## HOW TO COMPLETE THIS TASK
In the data below, find the line with "- Sequence of" and the line with "Job: locate the white robot", then restate both and every line between them exactly, minus the pictures.
******************************
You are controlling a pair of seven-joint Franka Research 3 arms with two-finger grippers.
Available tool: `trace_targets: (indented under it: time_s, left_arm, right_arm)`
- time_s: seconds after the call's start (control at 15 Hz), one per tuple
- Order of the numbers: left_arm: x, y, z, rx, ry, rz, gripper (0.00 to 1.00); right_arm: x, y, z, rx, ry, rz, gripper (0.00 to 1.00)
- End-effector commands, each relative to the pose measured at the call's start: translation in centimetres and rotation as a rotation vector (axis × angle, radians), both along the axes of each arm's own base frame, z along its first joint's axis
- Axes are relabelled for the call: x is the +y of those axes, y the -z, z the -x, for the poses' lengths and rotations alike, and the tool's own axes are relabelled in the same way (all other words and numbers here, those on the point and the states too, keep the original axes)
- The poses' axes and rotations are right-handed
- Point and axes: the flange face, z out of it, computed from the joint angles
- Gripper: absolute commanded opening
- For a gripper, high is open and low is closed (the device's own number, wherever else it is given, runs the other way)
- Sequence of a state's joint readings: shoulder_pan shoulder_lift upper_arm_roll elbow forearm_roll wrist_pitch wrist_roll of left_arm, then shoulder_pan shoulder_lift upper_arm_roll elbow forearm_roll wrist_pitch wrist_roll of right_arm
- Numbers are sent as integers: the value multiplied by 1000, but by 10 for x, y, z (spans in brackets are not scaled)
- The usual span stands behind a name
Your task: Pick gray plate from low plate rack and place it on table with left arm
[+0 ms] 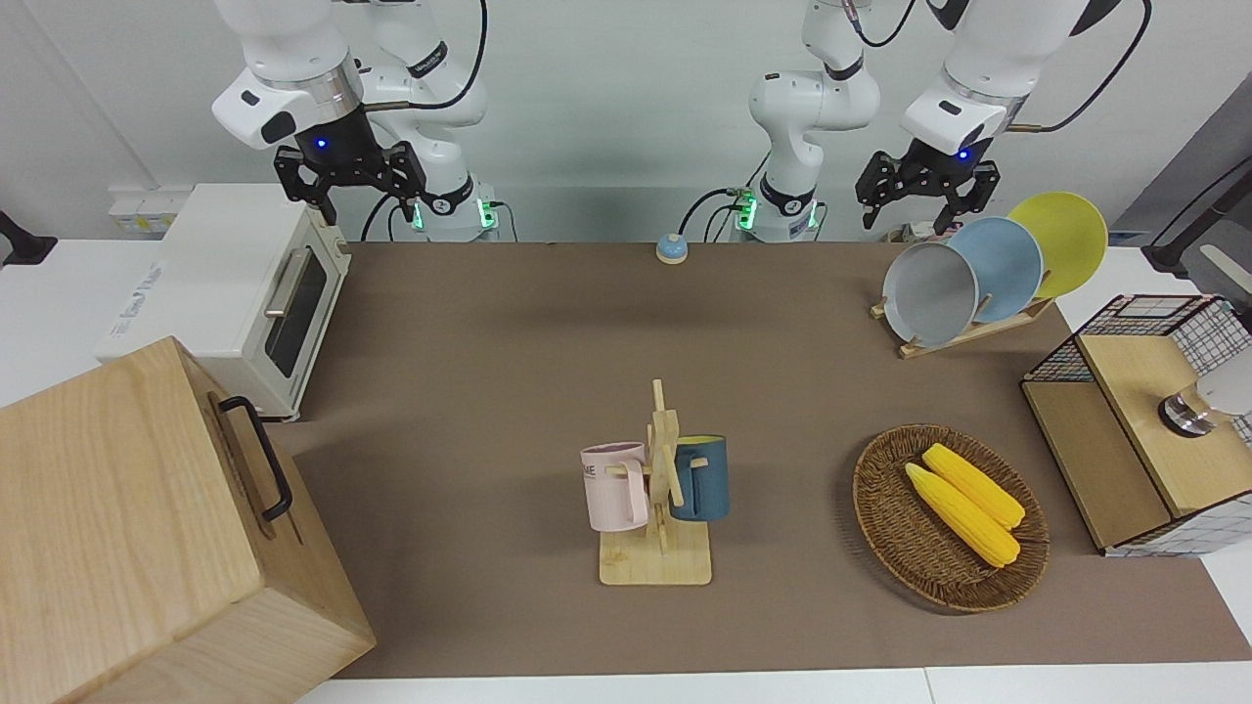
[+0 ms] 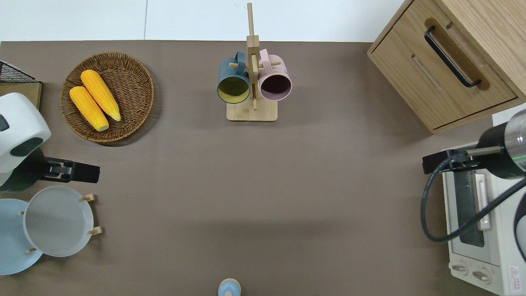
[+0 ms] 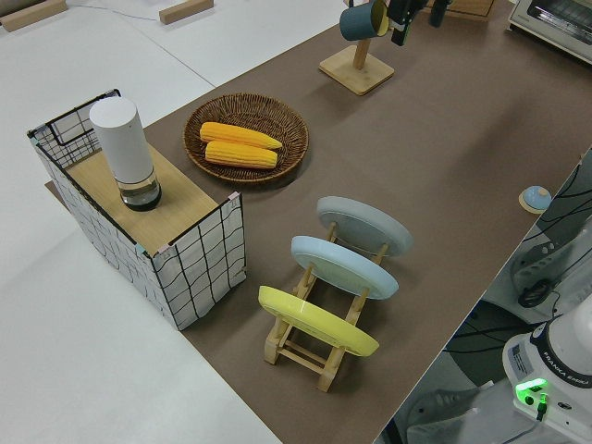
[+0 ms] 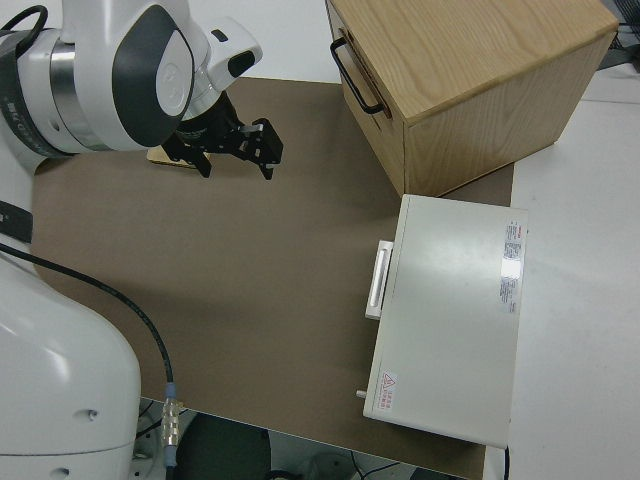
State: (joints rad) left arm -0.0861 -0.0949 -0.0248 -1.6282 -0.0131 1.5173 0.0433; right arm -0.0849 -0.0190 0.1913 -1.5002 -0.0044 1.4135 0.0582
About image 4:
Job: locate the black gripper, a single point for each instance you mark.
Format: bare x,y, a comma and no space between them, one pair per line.
212,127

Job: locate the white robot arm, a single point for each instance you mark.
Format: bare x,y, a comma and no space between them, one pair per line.
150,75

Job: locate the wooden mug tree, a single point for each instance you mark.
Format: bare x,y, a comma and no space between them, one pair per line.
157,156

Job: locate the brown table mat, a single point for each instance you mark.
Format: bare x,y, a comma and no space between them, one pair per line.
250,275

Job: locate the wooden drawer box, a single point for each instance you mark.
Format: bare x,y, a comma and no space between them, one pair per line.
475,75

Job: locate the white toaster oven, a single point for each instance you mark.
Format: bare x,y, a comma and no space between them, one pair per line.
450,310
******************************
## EXERCISE OUTPUT
- Sequence of a state's joint readings: shoulder_pan shoulder_lift upper_arm_roll elbow forearm_roll wrist_pitch wrist_roll of left_arm, then shoulder_pan shoulder_lift upper_arm_roll elbow forearm_roll wrist_pitch wrist_roll of right_arm
- Numbers are sent as integers: the value multiplied by 1000, but by 10 for x, y, z (spans in brackets are not scaled)
- The usual span stands behind a name
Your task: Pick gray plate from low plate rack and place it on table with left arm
[+0 ms] 
[+0 ms] 
[+0 ms] 
[+0 ms] 
State: (joints rad) left arm -0.0861 -0.0949 -0.0248 -1.6282 -0.0131 1.5173 0.0433; right arm -0.0849 -0.0190 0.1913 -1.5002 -0.0044 1.4135 0.0582
About image 4:
Job: locate the black gripper, a single point for each instance you mark.
Format: bare x,y, a comma and no space between them, one pair per line.
212,127

Job: locate the white robot arm, a single point for each instance you mark.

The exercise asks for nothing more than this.